Too often the plan turns out to be a "sketch."

The builder waits until the architect's first sketch has become a plan.

In business it's like that, too.

When finally you know, from ANALYSIS, what you want to accomplish, it is not difficult to plan the procedure if you start right and forget nothing. You start right if you take time to figure out the primary initiative. You forget nothing if you take the trouble to set things down in black and white.

And finding the motive force and figuring out where to hit with it, is nothing more nor less than charting the moves of the game until you find a succession of activities moving along without back-tracking, without duplication, without wasted effort or supervision.

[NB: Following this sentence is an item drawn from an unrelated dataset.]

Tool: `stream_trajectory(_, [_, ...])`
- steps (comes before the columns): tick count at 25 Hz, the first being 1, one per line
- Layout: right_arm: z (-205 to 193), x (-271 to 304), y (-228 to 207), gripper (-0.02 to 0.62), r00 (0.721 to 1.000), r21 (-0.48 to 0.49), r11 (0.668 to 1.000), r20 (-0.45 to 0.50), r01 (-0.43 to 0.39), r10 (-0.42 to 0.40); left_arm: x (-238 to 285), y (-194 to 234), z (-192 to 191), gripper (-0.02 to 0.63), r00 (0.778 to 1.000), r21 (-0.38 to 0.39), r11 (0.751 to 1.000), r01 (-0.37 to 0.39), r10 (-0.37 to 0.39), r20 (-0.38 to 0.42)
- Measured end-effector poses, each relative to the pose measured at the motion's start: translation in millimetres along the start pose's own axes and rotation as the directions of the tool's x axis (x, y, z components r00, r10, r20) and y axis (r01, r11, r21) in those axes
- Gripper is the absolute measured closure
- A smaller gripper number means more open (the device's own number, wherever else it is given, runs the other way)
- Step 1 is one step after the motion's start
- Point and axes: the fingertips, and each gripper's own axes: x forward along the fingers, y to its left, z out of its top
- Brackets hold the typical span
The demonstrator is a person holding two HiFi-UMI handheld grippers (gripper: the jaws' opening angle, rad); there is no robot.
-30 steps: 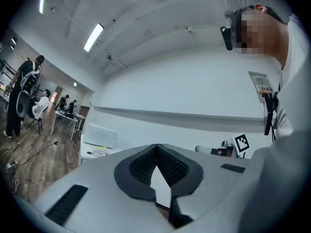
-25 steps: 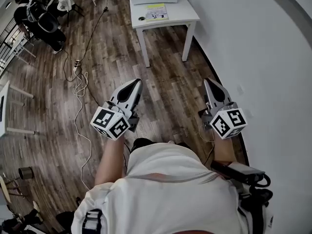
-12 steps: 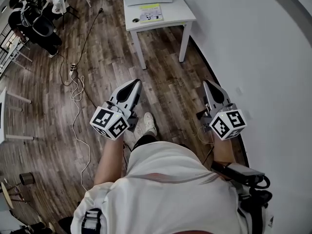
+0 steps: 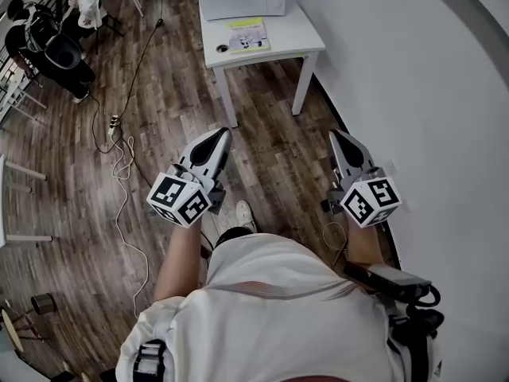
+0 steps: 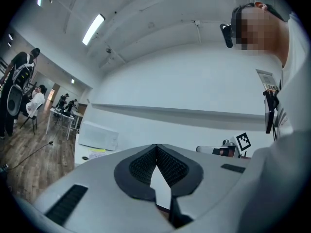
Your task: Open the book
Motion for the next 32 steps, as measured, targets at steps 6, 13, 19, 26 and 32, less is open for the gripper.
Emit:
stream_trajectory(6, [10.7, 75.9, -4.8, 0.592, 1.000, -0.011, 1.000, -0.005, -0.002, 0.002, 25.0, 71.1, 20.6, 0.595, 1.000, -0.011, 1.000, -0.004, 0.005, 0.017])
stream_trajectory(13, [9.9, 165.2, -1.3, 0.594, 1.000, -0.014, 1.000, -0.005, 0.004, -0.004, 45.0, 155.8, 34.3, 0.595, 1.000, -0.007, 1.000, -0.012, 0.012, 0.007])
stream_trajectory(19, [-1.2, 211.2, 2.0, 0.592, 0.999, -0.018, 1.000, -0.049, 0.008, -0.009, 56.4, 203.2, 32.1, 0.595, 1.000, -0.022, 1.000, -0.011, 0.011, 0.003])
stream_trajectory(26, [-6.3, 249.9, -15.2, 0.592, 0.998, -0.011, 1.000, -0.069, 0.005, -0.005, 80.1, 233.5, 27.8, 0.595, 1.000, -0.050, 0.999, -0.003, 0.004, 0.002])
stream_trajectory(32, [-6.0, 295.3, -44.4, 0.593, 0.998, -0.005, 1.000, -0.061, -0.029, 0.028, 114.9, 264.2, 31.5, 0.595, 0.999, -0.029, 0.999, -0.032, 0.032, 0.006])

Thus cultivating the KNACK OF PLANNING is a long step in the direction of becoming a good manager. If you were going to try to tell someone else how to cultivate the knack of planning, the story of the two men shaving in the Pullman washroom serves to illustrate the point.

Both men seemed to be in a hurry. The first hustled over to one of the wash basins, scrubbed his face and hands, dried them on a towel. Then he began to shave. That finished, he washed the lather from his face, dried himself again on another towel, and put away his razor. Next came his teeth. He brushed them, washed away the traces of tooth paste, and dried himself on a third towel.

All this time the other fellow was going through the same motions—but in a much different order.

He began with his teeth. After he had brushed them, he lathered his face. After he had shaved, a single wash was enough and a single towel did the drying job. He had finished his canteloupe and was well along with his eggs before his companion reached the diner. Number two didn't do a better job of brushing his teeth, of shaving, of washing. But he did do a better job of PLANNING.

He started where each operation would lead directly and naturally into the next, performing each at the proper time.

After all, isn't that precisely what you do in planning any part of your business?